Inpatient Facility Coding & Compliance Alert

Reader Questions:

Steer Clear of Modifier 25 for PTs

Question: Do you know if Medicare requires modifiers to be in a specific order? For example, on a 97002 we are adding GP and 25 and KX. We filed the modifiers in that order and Medicare denied for “benefit max”.

California Subscriber


Answer:
There are several issues here. Modifier GP refers specifically to a physical therapist and is used for services provided by a physical therapist under a physical therapy plan of care. See also the functional limitation G-codes. For re-evaluation services, PTs can report 97002 (Physical therapy re-evaluation). However, PTs can’t report modifier 25 (Significant, separately identifiable evaluation and management service by the same physician or other qualified health care professional on the same day of the procedure or other service) since it is meant specifically for physicians and is used only on E/M codes.


Warning:
PTs and OTs should be careful not to use 97002 or 97004 every time the therapist treats the patient following the initial evaluation. Although OTs will informally re-evaluate patients as part of each treatment, they should use the re-evaluation code sparingly.
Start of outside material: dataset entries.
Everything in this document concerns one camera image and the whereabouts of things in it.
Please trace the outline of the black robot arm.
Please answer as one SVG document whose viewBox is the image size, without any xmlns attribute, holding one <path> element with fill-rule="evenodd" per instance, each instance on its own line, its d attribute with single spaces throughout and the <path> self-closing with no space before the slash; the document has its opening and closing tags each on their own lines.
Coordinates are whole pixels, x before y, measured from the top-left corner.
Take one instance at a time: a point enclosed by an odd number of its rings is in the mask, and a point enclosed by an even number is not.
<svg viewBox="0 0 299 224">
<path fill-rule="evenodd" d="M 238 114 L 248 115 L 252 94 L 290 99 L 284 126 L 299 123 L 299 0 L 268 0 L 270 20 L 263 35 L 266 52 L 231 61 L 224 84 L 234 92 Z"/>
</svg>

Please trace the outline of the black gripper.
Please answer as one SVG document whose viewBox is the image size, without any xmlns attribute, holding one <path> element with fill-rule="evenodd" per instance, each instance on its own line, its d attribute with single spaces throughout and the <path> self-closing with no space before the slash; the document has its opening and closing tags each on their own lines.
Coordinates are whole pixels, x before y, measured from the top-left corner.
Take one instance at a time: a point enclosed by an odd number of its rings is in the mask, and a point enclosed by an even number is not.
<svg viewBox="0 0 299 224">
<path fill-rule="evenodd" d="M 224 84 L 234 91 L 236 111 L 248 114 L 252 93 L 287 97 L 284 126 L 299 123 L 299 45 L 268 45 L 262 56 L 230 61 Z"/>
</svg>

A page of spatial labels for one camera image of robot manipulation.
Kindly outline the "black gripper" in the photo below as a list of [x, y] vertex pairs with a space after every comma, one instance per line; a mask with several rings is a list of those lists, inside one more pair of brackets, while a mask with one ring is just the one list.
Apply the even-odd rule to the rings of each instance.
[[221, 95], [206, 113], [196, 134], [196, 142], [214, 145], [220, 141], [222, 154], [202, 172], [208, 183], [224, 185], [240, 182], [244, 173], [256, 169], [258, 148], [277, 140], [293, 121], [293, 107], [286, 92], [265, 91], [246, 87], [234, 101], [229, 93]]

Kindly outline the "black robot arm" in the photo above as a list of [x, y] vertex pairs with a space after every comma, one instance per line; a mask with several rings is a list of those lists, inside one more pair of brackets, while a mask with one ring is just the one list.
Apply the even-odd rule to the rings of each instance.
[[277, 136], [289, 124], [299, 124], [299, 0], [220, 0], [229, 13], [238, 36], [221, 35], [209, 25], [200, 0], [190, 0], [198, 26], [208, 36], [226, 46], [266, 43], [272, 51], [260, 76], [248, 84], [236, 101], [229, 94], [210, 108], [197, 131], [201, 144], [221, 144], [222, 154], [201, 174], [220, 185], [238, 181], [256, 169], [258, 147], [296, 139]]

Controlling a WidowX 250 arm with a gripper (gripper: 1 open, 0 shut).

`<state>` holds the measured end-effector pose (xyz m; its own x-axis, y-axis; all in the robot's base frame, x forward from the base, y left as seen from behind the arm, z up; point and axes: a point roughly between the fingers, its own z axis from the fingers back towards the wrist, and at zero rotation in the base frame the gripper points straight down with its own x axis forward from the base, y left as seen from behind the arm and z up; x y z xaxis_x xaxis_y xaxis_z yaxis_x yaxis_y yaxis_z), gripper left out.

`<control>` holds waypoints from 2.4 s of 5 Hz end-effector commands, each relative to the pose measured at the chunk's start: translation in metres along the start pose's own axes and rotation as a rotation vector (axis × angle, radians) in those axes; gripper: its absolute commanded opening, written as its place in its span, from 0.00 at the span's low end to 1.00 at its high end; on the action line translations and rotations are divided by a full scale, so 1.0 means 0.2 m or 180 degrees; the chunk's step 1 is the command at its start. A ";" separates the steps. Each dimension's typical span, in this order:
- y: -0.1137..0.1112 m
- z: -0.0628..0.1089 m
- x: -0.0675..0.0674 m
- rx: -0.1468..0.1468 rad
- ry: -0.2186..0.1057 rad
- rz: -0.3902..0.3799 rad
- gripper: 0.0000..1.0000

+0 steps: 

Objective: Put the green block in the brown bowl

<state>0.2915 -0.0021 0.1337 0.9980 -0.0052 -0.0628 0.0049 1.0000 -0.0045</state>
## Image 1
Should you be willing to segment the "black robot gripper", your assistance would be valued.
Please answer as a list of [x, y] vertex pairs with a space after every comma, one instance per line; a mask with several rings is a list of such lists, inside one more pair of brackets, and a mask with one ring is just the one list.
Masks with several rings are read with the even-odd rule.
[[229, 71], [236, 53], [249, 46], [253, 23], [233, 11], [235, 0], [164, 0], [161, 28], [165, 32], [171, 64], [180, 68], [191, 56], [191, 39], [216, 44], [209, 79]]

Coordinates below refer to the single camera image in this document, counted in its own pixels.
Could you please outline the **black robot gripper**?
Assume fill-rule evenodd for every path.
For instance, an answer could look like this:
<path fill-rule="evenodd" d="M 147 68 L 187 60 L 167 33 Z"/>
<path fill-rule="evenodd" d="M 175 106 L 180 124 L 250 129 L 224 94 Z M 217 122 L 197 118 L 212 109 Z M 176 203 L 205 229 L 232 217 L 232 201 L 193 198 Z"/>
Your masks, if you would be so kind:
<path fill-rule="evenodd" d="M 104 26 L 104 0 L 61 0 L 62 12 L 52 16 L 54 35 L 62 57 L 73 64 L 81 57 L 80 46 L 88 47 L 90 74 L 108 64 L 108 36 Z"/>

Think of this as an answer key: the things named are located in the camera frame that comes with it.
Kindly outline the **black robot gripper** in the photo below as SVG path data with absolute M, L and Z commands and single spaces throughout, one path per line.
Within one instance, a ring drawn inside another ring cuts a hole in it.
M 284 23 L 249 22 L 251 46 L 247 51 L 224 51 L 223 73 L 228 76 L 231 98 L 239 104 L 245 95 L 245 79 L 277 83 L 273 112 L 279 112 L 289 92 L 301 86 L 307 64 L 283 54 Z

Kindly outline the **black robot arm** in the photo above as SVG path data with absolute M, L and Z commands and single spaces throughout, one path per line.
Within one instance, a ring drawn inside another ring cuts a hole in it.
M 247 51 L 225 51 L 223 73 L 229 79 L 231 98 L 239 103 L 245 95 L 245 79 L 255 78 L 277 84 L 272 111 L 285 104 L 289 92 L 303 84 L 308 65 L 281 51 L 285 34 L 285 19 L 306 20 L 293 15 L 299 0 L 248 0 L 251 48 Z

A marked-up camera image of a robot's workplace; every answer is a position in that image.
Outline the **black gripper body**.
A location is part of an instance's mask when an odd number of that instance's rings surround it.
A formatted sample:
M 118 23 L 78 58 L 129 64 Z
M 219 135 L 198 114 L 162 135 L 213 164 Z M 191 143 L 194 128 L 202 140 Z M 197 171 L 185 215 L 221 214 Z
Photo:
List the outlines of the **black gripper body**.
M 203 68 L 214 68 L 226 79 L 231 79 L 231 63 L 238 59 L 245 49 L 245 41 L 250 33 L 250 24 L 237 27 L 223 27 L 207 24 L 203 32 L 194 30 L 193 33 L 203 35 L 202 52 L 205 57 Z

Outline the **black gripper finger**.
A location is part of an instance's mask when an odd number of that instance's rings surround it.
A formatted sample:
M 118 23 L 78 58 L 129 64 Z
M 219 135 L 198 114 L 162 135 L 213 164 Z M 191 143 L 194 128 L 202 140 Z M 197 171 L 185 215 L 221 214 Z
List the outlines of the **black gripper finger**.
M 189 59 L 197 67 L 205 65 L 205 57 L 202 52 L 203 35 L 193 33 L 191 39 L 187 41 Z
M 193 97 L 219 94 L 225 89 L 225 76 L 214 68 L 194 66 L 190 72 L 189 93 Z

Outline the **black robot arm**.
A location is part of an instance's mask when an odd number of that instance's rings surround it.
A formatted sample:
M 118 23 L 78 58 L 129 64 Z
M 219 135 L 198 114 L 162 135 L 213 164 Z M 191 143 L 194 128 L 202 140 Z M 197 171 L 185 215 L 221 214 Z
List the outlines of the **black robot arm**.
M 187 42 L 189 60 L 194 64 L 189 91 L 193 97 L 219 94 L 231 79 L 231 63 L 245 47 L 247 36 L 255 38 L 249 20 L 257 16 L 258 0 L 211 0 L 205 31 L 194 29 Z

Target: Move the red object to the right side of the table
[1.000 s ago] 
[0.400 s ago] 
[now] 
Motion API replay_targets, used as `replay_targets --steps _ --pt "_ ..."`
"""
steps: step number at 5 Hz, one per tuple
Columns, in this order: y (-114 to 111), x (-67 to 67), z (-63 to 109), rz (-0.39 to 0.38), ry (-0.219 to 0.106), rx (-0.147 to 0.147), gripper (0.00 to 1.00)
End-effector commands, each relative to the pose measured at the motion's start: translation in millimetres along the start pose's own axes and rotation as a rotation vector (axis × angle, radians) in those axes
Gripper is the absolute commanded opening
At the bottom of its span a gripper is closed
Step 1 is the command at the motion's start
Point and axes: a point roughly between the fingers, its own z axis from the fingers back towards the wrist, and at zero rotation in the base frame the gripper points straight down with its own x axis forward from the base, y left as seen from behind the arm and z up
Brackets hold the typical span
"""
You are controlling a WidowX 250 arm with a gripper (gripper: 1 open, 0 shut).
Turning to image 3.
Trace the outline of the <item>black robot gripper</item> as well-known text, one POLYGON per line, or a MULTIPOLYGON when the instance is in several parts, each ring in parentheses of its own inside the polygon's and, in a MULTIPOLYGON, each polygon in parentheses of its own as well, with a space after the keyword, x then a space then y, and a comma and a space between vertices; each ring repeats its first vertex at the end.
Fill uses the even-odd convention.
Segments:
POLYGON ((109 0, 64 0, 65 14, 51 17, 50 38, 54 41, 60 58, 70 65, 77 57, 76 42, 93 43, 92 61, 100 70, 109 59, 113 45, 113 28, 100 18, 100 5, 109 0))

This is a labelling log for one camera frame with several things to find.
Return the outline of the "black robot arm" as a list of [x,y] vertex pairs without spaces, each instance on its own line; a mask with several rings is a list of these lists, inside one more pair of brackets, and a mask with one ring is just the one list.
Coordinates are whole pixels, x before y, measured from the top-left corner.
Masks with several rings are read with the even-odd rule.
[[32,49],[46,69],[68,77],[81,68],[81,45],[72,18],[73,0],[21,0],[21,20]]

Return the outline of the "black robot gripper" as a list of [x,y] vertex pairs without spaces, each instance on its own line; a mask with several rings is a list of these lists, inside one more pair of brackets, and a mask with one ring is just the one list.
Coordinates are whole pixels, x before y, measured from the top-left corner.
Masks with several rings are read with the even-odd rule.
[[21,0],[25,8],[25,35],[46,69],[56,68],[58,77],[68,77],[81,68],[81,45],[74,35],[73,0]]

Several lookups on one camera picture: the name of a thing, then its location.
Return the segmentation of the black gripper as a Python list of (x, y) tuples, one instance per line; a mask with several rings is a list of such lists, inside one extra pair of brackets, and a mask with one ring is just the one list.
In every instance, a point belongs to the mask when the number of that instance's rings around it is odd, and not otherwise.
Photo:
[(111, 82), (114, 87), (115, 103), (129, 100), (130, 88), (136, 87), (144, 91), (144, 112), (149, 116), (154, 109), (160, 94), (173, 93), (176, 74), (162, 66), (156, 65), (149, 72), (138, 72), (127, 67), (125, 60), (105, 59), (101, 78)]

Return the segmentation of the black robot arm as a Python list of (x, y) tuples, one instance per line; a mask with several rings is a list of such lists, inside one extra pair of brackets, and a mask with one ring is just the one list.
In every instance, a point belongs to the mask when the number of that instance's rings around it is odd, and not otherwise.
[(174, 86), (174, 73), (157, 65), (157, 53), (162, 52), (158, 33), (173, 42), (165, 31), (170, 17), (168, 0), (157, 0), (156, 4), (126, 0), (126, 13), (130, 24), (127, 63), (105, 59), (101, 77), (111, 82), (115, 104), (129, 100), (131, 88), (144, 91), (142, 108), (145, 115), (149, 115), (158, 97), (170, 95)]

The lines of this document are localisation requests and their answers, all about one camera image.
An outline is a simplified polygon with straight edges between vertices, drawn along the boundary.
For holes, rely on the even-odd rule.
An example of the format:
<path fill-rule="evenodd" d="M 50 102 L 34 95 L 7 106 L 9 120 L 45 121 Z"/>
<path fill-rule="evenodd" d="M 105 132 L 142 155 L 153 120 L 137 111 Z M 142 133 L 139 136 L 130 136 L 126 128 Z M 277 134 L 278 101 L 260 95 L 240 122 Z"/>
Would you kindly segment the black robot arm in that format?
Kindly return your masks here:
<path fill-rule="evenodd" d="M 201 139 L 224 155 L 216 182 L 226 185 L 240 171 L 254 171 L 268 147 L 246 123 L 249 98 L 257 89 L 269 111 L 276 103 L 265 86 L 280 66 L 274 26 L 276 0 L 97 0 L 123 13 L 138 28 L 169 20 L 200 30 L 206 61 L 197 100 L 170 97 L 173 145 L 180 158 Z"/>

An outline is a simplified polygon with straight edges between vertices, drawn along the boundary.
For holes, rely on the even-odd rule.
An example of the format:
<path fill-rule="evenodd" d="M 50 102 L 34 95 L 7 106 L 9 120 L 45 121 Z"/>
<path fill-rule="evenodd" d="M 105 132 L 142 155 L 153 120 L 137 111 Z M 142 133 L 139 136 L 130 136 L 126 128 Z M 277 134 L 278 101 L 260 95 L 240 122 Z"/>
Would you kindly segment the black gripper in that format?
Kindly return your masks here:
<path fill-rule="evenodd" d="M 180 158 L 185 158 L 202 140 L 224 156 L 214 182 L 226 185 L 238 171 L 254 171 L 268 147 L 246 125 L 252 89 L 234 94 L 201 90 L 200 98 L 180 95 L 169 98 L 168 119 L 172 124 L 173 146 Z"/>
You must have exceeded the cap without submitting the required documentation to seek advance clearance for reimbursement. When a physical, speech-language or occupational therapy service exceeds the caps, providers and suppliers must indicate that the service is medically necessary by adding the KX modifier (Requirements specified in the medical policy have been met) to each therapy service that uses a GN modifier (Services delivered under an outpatient speech language pathology plan of care), GO modifier (Services delivered under an outpatient occupational therapy plan of care) or GP modifier (Services delivered under an outpatient physical therapy plan of care). As usual, the ability to use the KX modifier for therapy cap exceptions, in theory, expires at the end of a given calendar year unless Congress acts to continue the cap.

Bottom line: Check whether you have exceeded your therapy caps. If so, you need to furnish documentation to support medical necessity for further therapy while seeking prior approval. And, you must not add modifier 25.